Mahmoud Dahoud (born 1 January 1996) is a professional footballer who plays as a midfielder for  club Borussia Dortmund and the Germany national team.

He made his professional debut for Bundesliga side Borussia Mönchengladbach in 2014, and, in his spell with the club, he made 86 appearances for the club before signing for Dortmund three years later.

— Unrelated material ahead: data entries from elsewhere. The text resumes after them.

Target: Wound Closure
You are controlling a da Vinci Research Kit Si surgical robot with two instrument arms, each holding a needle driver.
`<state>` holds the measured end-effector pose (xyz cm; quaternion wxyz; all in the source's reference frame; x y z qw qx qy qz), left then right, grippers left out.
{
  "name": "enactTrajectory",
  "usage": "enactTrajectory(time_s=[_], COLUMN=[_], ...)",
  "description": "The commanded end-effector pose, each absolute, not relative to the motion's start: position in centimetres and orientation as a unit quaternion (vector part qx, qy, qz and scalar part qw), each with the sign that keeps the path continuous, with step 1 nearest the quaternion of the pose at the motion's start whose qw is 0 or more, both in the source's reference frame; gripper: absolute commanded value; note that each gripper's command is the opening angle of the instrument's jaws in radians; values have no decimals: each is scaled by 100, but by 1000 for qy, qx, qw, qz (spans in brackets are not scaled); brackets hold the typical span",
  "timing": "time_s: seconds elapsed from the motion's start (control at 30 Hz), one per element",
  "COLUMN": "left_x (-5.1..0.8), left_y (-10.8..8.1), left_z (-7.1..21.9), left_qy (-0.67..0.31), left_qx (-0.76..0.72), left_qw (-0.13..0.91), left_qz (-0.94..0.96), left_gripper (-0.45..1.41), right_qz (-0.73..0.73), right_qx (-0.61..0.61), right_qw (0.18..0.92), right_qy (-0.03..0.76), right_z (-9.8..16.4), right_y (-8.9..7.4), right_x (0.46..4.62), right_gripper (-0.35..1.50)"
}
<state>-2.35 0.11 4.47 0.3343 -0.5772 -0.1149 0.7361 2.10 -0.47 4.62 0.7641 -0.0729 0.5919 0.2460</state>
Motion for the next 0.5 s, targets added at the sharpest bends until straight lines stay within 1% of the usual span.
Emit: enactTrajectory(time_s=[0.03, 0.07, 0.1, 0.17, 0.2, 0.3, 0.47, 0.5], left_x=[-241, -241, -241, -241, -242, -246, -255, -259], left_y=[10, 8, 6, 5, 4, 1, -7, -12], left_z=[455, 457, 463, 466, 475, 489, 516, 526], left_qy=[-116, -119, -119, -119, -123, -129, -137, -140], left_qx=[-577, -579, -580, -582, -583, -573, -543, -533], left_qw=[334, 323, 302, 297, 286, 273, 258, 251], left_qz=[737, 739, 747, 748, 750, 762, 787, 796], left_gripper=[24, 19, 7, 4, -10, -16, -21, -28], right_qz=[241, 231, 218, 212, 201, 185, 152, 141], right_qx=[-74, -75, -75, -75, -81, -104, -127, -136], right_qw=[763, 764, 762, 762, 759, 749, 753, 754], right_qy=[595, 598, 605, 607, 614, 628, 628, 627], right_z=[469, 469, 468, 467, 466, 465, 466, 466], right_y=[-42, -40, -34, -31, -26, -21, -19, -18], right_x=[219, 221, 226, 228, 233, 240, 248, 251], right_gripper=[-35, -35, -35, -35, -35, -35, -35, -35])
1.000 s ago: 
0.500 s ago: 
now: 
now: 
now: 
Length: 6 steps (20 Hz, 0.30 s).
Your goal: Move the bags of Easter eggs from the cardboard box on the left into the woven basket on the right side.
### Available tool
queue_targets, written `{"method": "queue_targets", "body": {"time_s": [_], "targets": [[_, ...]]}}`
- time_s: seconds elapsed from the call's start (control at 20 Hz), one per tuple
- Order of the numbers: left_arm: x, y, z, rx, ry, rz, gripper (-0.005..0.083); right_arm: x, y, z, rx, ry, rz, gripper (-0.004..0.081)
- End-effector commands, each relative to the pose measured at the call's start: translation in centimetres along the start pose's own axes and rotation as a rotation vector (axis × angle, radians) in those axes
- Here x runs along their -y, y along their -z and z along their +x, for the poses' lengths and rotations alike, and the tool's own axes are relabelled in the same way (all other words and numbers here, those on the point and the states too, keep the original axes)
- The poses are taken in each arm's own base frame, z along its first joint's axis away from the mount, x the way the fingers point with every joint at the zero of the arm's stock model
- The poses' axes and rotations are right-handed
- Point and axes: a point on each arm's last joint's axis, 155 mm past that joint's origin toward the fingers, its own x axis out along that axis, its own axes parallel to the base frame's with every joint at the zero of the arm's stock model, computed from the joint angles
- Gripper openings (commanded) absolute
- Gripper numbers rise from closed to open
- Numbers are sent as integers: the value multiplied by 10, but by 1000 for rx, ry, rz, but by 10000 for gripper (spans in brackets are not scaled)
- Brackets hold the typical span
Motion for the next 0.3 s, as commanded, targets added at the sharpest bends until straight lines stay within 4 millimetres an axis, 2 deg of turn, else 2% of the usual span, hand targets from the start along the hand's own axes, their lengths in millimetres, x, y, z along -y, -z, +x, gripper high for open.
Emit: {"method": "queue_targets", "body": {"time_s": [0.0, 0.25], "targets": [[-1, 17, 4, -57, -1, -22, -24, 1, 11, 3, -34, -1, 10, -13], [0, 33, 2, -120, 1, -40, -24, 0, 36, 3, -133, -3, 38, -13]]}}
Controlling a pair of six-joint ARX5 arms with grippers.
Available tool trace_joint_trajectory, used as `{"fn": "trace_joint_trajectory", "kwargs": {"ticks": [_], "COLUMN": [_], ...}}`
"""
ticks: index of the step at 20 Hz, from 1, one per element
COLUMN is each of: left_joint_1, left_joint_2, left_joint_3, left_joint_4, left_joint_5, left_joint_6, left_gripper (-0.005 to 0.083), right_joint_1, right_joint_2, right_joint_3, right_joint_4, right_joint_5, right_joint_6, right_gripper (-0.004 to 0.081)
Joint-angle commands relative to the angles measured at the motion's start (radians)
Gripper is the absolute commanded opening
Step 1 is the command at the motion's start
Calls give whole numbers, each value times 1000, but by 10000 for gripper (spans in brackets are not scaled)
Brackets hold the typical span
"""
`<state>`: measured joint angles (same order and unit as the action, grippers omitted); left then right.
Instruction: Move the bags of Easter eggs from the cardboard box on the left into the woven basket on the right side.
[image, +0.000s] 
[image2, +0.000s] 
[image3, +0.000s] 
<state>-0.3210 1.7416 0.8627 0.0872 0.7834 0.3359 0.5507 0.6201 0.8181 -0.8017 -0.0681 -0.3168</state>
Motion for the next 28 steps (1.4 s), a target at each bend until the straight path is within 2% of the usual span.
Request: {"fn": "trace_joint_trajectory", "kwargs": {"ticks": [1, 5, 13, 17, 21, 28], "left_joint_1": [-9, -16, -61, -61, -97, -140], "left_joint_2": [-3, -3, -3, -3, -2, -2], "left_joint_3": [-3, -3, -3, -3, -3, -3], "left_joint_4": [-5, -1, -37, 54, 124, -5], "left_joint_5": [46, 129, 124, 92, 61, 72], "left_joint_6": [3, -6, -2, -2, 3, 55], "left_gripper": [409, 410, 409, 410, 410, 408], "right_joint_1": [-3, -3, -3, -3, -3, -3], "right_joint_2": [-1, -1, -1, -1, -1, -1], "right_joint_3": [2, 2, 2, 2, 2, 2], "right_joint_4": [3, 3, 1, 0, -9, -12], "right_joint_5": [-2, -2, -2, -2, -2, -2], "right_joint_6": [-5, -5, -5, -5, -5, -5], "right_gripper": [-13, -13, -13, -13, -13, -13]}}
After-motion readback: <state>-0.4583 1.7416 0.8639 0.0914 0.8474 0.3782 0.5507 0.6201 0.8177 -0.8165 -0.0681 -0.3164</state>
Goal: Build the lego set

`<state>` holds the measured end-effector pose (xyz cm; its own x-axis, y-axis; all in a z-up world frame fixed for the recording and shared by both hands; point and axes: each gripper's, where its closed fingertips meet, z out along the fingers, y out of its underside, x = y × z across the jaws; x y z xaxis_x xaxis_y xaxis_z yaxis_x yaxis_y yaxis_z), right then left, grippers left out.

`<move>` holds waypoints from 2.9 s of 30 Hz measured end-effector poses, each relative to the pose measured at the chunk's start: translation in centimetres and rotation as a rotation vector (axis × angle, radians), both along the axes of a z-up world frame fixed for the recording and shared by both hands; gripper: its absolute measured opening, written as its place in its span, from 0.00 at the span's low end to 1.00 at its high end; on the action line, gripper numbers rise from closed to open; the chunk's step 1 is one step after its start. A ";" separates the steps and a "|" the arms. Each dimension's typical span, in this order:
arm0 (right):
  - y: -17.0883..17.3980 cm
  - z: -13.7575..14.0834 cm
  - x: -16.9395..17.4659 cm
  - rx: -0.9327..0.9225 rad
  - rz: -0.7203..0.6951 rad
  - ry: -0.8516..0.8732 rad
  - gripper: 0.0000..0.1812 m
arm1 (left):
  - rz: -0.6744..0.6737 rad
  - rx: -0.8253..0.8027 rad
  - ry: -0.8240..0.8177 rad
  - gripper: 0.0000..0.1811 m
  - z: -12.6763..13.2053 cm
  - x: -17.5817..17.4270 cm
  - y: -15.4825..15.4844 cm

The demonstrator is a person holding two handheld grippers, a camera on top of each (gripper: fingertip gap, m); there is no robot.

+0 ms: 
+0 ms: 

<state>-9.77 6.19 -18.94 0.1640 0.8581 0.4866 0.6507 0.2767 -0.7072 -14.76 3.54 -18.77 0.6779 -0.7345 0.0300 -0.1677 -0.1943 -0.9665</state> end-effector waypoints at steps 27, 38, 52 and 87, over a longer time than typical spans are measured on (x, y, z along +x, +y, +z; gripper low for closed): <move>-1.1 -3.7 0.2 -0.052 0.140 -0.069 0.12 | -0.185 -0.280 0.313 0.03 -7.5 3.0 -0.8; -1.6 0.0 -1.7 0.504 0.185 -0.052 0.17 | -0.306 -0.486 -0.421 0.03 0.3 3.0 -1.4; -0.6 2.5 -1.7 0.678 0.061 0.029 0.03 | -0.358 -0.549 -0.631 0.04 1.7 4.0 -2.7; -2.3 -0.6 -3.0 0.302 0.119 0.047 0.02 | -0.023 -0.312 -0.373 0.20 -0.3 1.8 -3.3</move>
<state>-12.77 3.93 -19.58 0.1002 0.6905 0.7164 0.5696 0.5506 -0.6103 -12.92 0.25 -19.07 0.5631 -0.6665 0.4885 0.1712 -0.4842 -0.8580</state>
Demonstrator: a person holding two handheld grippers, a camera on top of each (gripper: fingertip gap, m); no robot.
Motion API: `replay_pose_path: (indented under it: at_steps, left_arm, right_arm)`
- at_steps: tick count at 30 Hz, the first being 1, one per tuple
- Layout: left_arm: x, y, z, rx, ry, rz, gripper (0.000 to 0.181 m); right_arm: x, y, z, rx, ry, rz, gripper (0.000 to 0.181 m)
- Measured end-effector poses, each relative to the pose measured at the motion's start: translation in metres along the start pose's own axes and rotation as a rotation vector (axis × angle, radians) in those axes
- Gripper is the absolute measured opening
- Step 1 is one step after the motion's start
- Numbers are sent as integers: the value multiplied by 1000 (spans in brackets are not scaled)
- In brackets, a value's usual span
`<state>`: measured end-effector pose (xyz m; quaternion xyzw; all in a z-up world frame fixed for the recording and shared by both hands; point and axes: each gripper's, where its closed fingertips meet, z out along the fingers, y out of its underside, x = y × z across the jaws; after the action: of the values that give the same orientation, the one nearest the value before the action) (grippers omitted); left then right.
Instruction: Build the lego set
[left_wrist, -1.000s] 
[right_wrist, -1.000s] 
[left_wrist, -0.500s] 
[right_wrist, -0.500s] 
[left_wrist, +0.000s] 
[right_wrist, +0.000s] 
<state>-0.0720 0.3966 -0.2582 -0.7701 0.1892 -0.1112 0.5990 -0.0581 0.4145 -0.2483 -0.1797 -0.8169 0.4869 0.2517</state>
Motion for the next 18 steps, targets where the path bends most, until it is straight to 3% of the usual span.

Born in Syria, Dahoud has represented Germany internationally at U18, U19, and U21 level. He was part of the U21 side which won the UEFA European Under-21 Championship in 2017.

Club career

Gladbach
Mahmoud Dahoud began his career playing at junior level for the Langenfeld soccer club Germania Reusrath and Fortuna Düsseldorf before signing for Gladbach at the age of 14 in 2010. He then spent the next five seasons developing in Gladbach's academy before breaking into the first team in 2014.

2014–15 season
On 27 August 2014, Dahoud was handed his first team debut by manager Lucien Favre in a 7–0 Europa League play-off win over FK Sarajevo, coming off the bench in the 55th minute to replace Christoph Kramer.  Just a week prior to making his first appearance for Gladbach, Dahoud had signed his first professional contract, agreeing a deal to keep him at the club until June 2018. He only made two more senior appearances over the course of the season, one in the Europa League against Apollon and the other at the end of the season against Borussia Dortmund to make his Bundesliga debut. Upon making his debut, Dahoud became the first Syrian-born player to ever play in the Bundesliga.

2015–16 season
Following the sacking of Favre early in the 2015–16 Bundesliga season, Dahoud saw his game time increase with Die Fohlen, establishing himself as a key figure in new manager André Schubert's midfield. He scored his first goal for the club on 23 September 2015 in Schubert's debut game in charge, netting Gladbach's fourth goal in a 4–2 win over Augsburg. The week prior to Favre's departure, Dahoud made his Champions League debut against Sevilla from the bench before making his full debut against Man City under Schubert later in the month. The immediate impact made by Dahoud in his new starting berth was recognized by the supporters who voted him as the Fans' Player of the Month for September. In October, he received a standing ovation from the Eintracht Frankfurt supporters after delivering an all-conquering performance against their side, scoring once and setting up another two in a 5-1 win. The following year, on Valentine's Day, Dahoud netted the match winning goal in the Rhine Derby against Köln. At the conclusion of the season, Dahoud had made 32 league appearances, scoring 5 goals and assisting 9 as Gladbach ended fourth in the Bundesliga, thereby qualifying for the 2016–17 UEFA Champions League qualifiers.

2016–17 season
In August 2016, Dahoud's agent revealed that he had rejected a new contract with Gladbach based on the understanding that he would be allowed to leave the club at the end of the season. This followed strong reports that Premier League side Liverpool and reigning Ligue 1 champions Paris Saint-Germain had approached Gladbach for his signature. He made his first appearance of the season on 20 August in a 1–0 DFB Pokal win over SV Drochtersen/Assel. He scored his first goal of the season on 26 November, netting the opener in Gladbach's 1–1 Bundesliga draw with Hoffenheim. On 16 March 2017, he scored his first ever goal in European competitions, scoring Gladbach's second in a 2–2 Europa League draw with fellow Bundesliga side Schalke. Dahoud's goal, which had put Gladbach 2–0 up at half-time, was not enough to secure his club's progression, however, as a late rally from Schalke saw Gladbach knocked of the competition on the away goals rule.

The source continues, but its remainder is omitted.